● Problem statement
Which lines in the records below contain the word "frame"? Copy each of them.

── Extracted records ──

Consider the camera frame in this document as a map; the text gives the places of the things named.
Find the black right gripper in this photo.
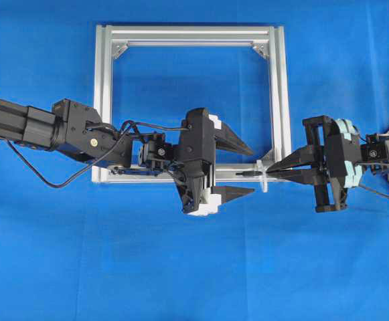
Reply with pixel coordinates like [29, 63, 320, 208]
[269, 116, 363, 213]

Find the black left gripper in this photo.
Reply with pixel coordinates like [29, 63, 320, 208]
[173, 108, 255, 217]

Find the black USB cable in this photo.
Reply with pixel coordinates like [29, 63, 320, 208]
[234, 160, 389, 204]

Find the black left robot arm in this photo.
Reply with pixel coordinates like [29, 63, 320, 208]
[0, 99, 252, 216]

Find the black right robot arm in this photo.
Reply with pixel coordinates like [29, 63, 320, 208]
[266, 116, 389, 213]

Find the white zip tie loop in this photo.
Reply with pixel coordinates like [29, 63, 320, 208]
[256, 160, 268, 193]

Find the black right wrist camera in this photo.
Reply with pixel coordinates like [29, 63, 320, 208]
[362, 134, 389, 173]

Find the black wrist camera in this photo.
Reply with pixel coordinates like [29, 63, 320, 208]
[138, 132, 173, 171]
[362, 134, 389, 173]

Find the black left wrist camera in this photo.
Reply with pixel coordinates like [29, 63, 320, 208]
[138, 132, 173, 171]

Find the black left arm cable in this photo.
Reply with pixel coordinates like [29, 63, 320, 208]
[6, 119, 190, 189]

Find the square aluminium extrusion frame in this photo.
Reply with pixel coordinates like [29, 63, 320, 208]
[94, 25, 292, 183]

───

● Reply
Consider the camera frame in this document as a map; the text gives the places of the things named.
Find the square aluminium extrusion frame in this photo.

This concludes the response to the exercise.